**PROBLEM DESCRIPTION**
Pull every line with "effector" from the data.

DATASET EXTRACT START

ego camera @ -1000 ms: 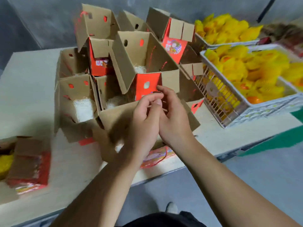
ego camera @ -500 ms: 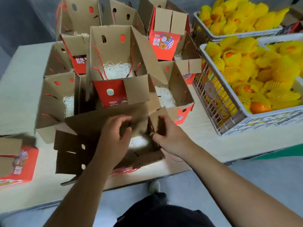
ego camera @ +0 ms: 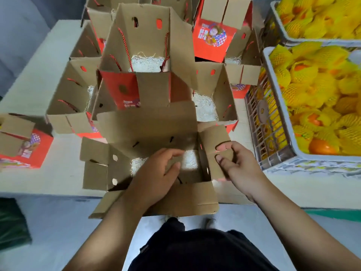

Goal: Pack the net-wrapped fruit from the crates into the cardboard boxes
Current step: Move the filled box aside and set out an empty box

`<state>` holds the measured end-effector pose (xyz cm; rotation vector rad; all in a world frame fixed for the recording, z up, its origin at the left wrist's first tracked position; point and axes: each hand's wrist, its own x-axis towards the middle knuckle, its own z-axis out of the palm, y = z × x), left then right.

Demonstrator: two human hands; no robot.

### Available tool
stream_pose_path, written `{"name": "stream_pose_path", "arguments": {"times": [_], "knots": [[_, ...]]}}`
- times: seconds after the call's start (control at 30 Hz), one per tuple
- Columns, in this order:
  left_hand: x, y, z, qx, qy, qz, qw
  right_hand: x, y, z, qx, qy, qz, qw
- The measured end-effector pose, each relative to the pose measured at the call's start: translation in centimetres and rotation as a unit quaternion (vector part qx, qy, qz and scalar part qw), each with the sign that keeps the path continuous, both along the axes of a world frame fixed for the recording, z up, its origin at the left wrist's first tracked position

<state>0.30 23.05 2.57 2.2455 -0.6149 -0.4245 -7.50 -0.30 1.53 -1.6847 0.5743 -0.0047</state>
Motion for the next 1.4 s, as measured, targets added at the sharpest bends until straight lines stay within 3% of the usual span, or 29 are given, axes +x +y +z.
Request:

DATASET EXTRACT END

**ANSWER**
`<state>` holds the measured end-effector pose (xyz cm; rotation vector rad; all in a world frame fixed for the recording, z up, its origin at the left wrist's first tracked position; point and axes: each hand's wrist, its own x-axis towards the middle knuckle, its own z-axis out of the palm, y = z × x), left then right.
- The measured end-effector pose, each relative to the pose measured at the call's start: translation in centimetres and rotation as a unit quaternion (vector part qx, qy, qz and scalar part qw), each with the sign that keeps the path continuous, both along the axes of a world frame fixed for the recording, z up, its origin at the left wrist's first tracked position

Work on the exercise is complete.